Supplies cannot run out completely. Their role is not only to reduce prices in local markets, but above all to guarantee energy, mainly fuel, to the country in the event of a total interruption of supplies. For this reason, many states could begin to limit the use of crude oil supplies, resulting in a further increase in petrol and diesel prices.
Crude oil inventories are at 10-year lows
The data on international oil stocks were released, through an estimate, by the Swiss investment bank UBS. Global crude oil reserve levels have not been this low for a decade. However, it is not only this report that signals an increasingly precarious situation in the international oil market.

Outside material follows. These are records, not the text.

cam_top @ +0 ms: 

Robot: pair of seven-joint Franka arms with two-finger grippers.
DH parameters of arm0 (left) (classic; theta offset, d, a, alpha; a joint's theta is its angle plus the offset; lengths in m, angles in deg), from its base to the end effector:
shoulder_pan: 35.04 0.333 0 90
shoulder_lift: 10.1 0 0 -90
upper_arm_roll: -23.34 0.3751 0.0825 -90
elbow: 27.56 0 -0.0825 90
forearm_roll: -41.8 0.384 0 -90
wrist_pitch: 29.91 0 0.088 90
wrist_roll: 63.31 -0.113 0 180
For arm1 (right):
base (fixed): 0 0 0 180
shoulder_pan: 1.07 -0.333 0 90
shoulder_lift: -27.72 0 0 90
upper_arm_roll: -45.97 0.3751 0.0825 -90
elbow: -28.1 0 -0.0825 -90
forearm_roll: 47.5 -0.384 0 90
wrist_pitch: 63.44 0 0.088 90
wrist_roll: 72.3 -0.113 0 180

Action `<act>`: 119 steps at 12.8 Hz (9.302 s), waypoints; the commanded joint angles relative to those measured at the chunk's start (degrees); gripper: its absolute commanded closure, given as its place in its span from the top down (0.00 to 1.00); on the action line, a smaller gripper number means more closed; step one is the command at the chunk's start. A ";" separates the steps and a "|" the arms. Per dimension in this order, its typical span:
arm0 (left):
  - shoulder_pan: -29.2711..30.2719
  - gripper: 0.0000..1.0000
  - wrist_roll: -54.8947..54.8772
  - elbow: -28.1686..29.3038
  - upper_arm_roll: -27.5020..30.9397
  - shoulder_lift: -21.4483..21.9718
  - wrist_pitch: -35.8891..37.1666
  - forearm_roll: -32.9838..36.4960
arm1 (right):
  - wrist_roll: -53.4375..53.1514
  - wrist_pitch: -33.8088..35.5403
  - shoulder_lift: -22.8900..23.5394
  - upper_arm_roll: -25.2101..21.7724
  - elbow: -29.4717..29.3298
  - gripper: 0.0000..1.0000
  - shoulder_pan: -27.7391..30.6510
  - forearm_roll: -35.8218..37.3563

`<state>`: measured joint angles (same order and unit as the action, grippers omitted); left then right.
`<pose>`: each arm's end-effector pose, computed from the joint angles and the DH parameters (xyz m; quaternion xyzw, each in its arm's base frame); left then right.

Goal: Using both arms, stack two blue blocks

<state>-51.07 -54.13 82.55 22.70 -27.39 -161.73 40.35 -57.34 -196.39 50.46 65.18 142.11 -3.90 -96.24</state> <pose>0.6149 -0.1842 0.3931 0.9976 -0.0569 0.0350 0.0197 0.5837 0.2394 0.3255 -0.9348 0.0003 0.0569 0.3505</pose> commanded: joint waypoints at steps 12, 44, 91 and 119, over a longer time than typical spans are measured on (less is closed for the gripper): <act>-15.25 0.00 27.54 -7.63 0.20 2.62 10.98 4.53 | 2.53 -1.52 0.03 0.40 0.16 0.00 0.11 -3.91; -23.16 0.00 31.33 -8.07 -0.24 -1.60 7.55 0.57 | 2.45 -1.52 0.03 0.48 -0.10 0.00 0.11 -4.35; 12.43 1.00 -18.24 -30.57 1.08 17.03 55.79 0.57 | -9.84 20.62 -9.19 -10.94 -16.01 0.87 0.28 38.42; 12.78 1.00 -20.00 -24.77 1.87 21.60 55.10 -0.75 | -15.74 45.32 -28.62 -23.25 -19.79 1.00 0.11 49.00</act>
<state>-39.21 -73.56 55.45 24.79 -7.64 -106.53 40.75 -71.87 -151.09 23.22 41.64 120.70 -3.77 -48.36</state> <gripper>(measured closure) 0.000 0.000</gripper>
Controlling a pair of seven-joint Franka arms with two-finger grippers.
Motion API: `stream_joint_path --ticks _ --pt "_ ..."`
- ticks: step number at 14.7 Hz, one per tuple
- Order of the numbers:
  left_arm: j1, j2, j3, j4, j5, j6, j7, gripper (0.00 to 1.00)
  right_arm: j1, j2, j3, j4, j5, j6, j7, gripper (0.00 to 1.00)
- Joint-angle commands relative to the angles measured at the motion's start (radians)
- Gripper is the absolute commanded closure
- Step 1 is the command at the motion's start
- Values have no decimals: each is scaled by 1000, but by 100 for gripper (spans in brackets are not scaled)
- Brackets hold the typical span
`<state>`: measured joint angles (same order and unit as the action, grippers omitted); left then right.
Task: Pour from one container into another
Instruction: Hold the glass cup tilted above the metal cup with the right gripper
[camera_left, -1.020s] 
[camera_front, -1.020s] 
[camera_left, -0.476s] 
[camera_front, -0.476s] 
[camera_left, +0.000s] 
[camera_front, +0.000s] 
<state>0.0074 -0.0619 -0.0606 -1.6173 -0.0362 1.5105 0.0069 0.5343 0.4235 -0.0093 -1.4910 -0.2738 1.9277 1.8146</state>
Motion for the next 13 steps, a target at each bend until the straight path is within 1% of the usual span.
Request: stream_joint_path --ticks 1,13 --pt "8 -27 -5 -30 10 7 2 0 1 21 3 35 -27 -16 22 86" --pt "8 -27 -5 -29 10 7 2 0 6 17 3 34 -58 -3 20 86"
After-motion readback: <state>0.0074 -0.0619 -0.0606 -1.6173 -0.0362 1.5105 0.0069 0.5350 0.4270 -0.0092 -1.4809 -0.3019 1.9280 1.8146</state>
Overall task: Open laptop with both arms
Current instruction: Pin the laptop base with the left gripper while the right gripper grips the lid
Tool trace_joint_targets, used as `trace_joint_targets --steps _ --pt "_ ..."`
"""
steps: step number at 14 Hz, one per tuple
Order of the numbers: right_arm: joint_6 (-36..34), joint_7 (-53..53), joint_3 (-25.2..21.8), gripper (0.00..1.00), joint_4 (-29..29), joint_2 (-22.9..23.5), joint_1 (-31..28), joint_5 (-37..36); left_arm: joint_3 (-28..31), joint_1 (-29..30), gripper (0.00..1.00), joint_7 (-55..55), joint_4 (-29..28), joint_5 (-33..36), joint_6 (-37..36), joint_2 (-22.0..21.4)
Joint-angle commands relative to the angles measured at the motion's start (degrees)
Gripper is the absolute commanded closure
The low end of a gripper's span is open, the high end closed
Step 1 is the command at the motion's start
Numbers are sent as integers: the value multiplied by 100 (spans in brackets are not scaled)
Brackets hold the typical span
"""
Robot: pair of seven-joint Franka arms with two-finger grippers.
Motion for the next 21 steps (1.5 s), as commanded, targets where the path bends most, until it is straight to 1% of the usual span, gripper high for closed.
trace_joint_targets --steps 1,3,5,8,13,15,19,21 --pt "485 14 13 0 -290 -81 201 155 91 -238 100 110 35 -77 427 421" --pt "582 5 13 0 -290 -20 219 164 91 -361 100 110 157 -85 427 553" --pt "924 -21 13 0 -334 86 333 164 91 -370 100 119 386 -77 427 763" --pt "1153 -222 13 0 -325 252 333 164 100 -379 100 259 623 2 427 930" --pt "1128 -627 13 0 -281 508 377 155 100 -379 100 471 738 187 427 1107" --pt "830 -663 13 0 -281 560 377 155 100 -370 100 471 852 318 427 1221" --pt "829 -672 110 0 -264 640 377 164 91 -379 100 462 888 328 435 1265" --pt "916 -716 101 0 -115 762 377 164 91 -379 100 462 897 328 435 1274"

Darren Woods, CEO of ExxonMobil, one of the largest US oil companies in the world, also underlined that if we were to reach a minimum level of inventories, a new increase in oil prices would be inevitable. The International Energy Agency, in its May monthly report, also highlighted the rapid decline in reserves, with monthly decreases of:
- 129 million barrels in March;
- 117 million barrels in April.
If the pace of inventory reduction were to continue at this rate, reserve oil would run out in 70 or at most 100 days, depending on estimates.
What are strategic oil reserves for?
Strategic oil supplies, however, cannot really run out. A State cannot completely deprive itself of its stocks, because the role of these stocks is not only to control prices in times of crisis. The supplies exist because a significant part of the basic functioning of the state is based on oil and its derivatives.
Consequently, it is necessary to maintain a minimum level of stocks in case, in an emergency even more serious than the current one, a country remains completely cut off from international oil supplies. At some point, therefore, governments will be forced to stop using their strategic resources to control prices. At that point the effect that the stock releases have had so far would wear off and petrol and diesel prices would start to rise again.
How are Italian stocks doing?
Ocsit, the central Italian storage body that manages an important part of oil stocks, reports that there are currently still around 3 million tonnes of petroleum products in its stocks, with data updated as of May 17th. These storages are divided into:
- 68,394 tons of motor gasoline;
- 180,690 tons of diesel;
- 43,013 tons of jet fuel, aviation fuel;
- 10,690 tons of fuel oil;
- 2,721,374 tonnes of AnyOil, a category indicating inventory not allocated to a specific product.
To these stocks must be added the stocks of private operators, which bring the levels to the minimum required by the EU, of at least 90 days of imports or 61 of consumption. In March the Ministry of the Environment and Energy Security authorized the controlled release of 13.5% of Italian safety stocks to combat the oil crisis.